The CoolFast technology is innovative in several aspects — the team had to work out the right formulation; a way of delivering the nanoparticles to water to form the nanofluid had to be devised; and a method of mixing the particles, so that they would remain suspended in solution, was also necessary. The team’s innovation addressed all of this in making the process viable and useful.

Using the new solution brought down cooling time by as much as 1-2 hours per cycle. A one-hour reduction in cycle time translates into additional revenue of over $1 million every year just in increased annealed steel production. The R&D investment in CoolFast was just $0.5 million.

What makes CoolFast a valuable breakthrough is that the technology can be adapted and used in several industries. Already, Tata Steel is taking it places — the wire rod mill and the hot strip mill. There have been queries from Tata Motors and Jaguar Land Rover about applications as car coolants, and Tata Power has expressed interest in the technology.

In creating the CoolFast technology, the Tata Steel team have not just pioneered an invention with several potential applications, they have also broken several speed records on designing, developing, testing and implementing the project. From idea to pilot to full scale model in just four months is a remarkable effort in itself.

The team worked day and night and completed the major part of the job in 18 days. The motivation came from the power of the idea, the passion for success, and the fear that they would be preempted by other researchers in the field.

Hurdles
In order to achieve deadlines, the team worked at top speed. But assembling equipment and machinery meant involving new vendors. To expedite the new vendor registration process, the team took the support of senior managers. Another snag was the designing of the equipment, for which a company was hired to fabricate the machinery. However, in the interests of keeping the intellectual property secure, the company wasn’t told what the machines would be used for.

At the end, what the Tata Steel team did was to create the first ever mass application of nanotechnology by generating 20,000 litres of nanofluid that used 20kg of nanoparticles. Though this in itself was a ground-breaking event, the team had to come up with innovative solutions to resolve three critical issues: Safety, stability and scalability.

The safety issue was crucial; nanoparticles are so minute that they can be inhaled and cause health problems. The team addressed that problem by creating tablets of nanoparticles (much like a dispirin pill) that dissolve in water to form the nanofluid. The nanotablet, an innovation in itself, makes it safe for workers to handle the nanofluids.

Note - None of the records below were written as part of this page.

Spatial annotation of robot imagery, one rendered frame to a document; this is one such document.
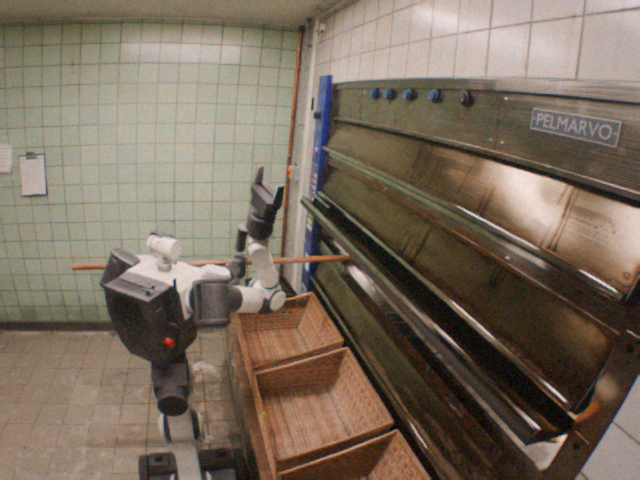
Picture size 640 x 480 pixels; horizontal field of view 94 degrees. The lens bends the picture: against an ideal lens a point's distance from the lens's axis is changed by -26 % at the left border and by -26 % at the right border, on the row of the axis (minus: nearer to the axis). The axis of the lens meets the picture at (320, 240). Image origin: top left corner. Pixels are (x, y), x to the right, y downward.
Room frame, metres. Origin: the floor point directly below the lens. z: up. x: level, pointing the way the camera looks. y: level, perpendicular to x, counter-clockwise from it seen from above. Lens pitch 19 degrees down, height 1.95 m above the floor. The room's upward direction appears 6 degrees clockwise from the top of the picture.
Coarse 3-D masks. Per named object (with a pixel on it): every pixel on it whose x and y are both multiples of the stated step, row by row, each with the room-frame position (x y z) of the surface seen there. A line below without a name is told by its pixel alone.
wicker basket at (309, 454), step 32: (256, 384) 1.36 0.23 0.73; (288, 384) 1.50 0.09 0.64; (320, 384) 1.55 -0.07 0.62; (352, 384) 1.40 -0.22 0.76; (288, 416) 1.32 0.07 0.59; (320, 416) 1.34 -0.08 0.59; (352, 416) 1.29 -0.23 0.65; (384, 416) 1.12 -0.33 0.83; (288, 448) 1.11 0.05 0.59; (320, 448) 0.98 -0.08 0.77
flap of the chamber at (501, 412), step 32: (320, 224) 1.77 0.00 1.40; (352, 224) 1.88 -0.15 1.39; (352, 256) 1.39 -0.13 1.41; (384, 256) 1.46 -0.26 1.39; (384, 288) 1.12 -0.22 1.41; (416, 288) 1.17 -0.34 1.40; (416, 320) 0.92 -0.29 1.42; (448, 320) 0.96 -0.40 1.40; (448, 352) 0.76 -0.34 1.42; (480, 352) 0.79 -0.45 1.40; (480, 384) 0.63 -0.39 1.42; (512, 384) 0.65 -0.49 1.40; (512, 416) 0.52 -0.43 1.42; (544, 416) 0.54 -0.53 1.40
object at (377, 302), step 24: (336, 264) 1.93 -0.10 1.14; (360, 288) 1.61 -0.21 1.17; (384, 312) 1.38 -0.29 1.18; (408, 336) 1.21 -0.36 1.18; (432, 360) 1.06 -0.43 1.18; (456, 384) 0.92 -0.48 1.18; (456, 408) 0.84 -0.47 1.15; (480, 408) 0.81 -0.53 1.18; (480, 432) 0.72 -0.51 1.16; (504, 432) 0.70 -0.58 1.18; (504, 456) 0.62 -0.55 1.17
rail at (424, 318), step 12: (312, 204) 1.97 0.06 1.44; (324, 216) 1.77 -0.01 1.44; (336, 228) 1.60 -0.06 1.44; (348, 240) 1.47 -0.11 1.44; (360, 252) 1.35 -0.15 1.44; (372, 264) 1.24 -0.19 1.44; (384, 276) 1.15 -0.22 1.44; (396, 288) 1.07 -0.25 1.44; (408, 300) 0.99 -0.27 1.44; (420, 312) 0.92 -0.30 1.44; (432, 324) 0.86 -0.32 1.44; (444, 336) 0.80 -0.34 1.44; (456, 348) 0.75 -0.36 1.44; (468, 360) 0.70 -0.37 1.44; (480, 372) 0.65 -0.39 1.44; (492, 384) 0.61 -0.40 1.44; (504, 396) 0.57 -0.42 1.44; (516, 408) 0.53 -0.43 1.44; (516, 420) 0.51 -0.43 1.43; (528, 420) 0.49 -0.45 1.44; (528, 432) 0.47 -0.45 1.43
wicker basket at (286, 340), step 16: (288, 304) 2.10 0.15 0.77; (304, 304) 2.13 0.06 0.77; (320, 304) 2.00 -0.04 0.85; (240, 320) 1.91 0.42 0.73; (256, 320) 2.03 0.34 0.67; (272, 320) 2.07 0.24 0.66; (288, 320) 2.10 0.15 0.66; (304, 320) 2.09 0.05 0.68; (320, 320) 1.92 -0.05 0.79; (240, 336) 1.89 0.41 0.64; (256, 336) 1.98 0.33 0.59; (272, 336) 2.00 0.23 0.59; (288, 336) 2.02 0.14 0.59; (304, 336) 2.01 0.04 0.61; (320, 336) 1.84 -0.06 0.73; (336, 336) 1.71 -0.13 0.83; (256, 352) 1.81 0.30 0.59; (272, 352) 1.83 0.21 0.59; (288, 352) 1.85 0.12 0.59; (304, 352) 1.58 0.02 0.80; (320, 352) 1.60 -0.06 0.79; (256, 368) 1.49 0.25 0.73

The stability of the nanofluid was optimised by testing combinations of nanoparticles that remained dispersed in the medium for the longest possible time. Scalability was handled by another innovation — using a mechanical mixer to generate the huge volumes of fluid necessary.

Success
The CoolFast technology is protected by several Indian and international patents. The next step is to scale it up to cover the entire mill. Tata Steel has 46 bases where strips are cooled constantly. By increasing production at all bases, the company can save on capital costs of investing in new bases. Here, with existing equipment, the potential increase in steel production is worth $1.2 million.

Even more attractive is the fact that this technology opens up opportunities to make new steel grades with potential revenues running into hundreds of crores every year. Equally important is the environmental aspect. The new technology offers savings in electrical energy, hydrogen gas, water consumption and reduction of CO2 emissions.

The nanoparticle frontier is still a new one, and Tata Steel’s path-breaking success with the new application can only herald many more such innovations in the future.